→ **What needs to be done**
This exercise asks for every line of the material that contains the word "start".

→ **Information supplied**
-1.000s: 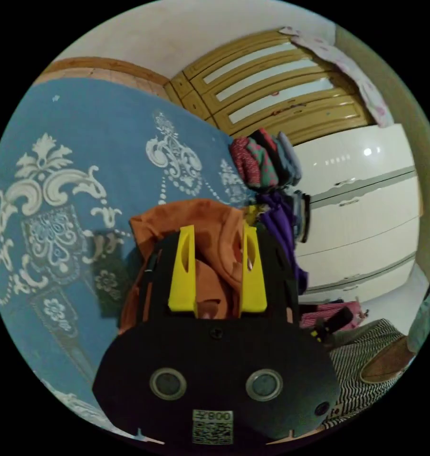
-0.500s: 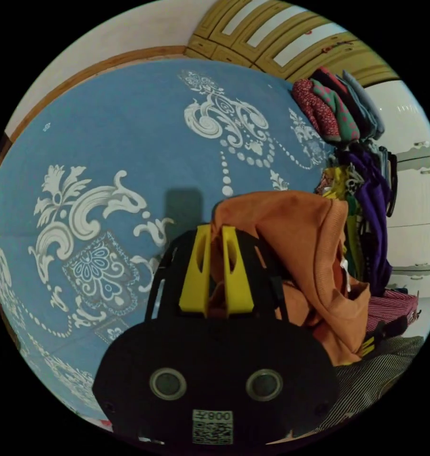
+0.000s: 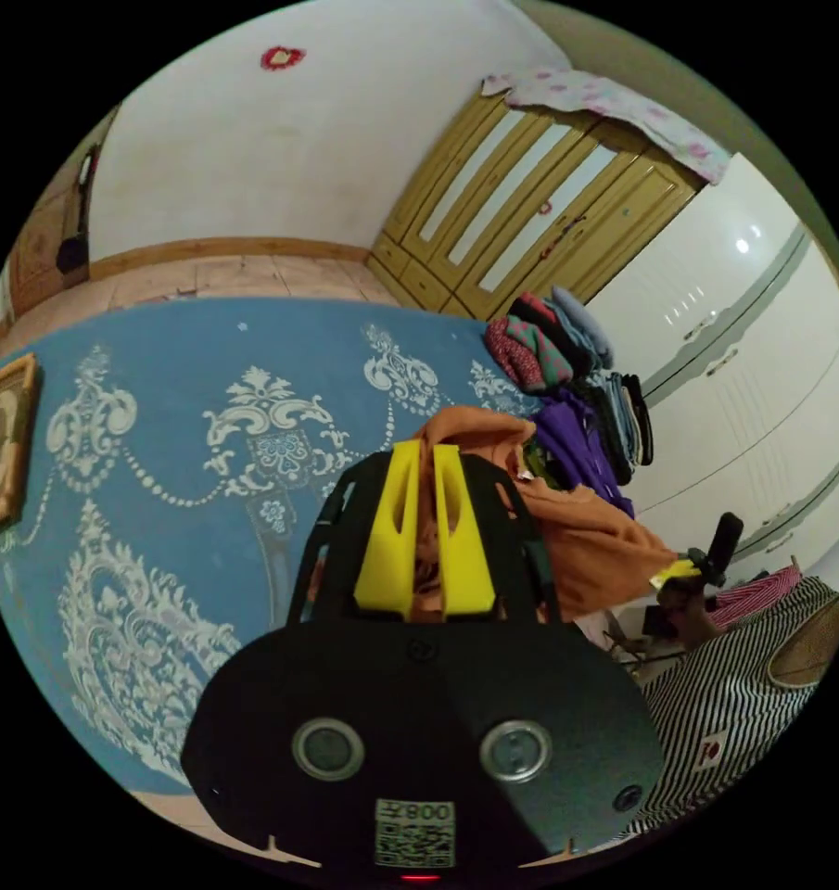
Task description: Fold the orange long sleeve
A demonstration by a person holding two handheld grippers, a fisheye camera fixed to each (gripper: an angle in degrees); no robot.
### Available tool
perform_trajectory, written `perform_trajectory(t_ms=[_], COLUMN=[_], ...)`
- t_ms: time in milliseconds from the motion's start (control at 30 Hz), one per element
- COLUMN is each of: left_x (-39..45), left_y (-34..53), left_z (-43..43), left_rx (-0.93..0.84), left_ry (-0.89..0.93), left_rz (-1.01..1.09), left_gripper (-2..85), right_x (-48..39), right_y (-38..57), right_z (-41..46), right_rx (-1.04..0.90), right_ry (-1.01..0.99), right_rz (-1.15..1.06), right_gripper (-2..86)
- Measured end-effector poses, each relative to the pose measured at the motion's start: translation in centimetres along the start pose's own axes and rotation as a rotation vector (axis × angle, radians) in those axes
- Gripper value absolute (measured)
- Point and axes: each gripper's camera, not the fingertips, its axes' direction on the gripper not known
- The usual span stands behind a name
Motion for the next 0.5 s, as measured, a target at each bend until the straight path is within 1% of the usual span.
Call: perform_trajectory(t_ms=[33,67,133,167,233,267,333,500], left_x=[2.7,4.0,9.3,10.6,16.0,17.4,23.6,35.0], left_y=[1.6,2.3,5.5,6.3,9.3,10.1,13.1,19.0], left_z=[-3.4,-5.0,-11.8,-13.5,-19.9,-21.5,-27.7,-38.3], left_rx=[0.052,0.077,0.192,0.222,0.329,0.358,0.454,0.622], left_ry=[-0.012,-0.015,-0.042,-0.044,-0.045,-0.054,-0.098,-0.189], left_rz=[-0.002,-0.003,0.001,0.003,0.018,0.028,0.076,0.13], left_gripper=[1.3,1.3,1.3,1.3,1.3,1.3,1.3,1.3], right_x=[-0.6,-2.0,-4.1,-5.4,-7.2,-8.5,-10.9,-18.9], right_y=[0.4,1.2,2.4,3.2,4.3,4.9,5.7,7.2], right_z=[-0.8,-2.6,-5.0,-6.6,-8.9,-10.3,-12.3,-17.1], right_rx=[0.014,0.039,0.077,0.11,0.173,0.201,0.237,0.303], right_ry=[0.013,0.052,0.13,0.116,0.045,0.042,0.076,0.08], right_rz=[-0.002,-0.008,-0.023,-0.036,-0.037,-0.045,-0.086,-0.224], right_gripper=[0.9,0.9,1.0,1.0,1.1,1.2,1.2,1.3])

→ **Solved problem**
- t_ms: time in milliseconds from the motion's start (control at 30 Hz), one per element
- Measured end-effector poses, each relative to the pose measured at the motion's start: translation in centimetres along the start pose's own axes and rotation as a rotation vector (axis × angle, radians) in those axes

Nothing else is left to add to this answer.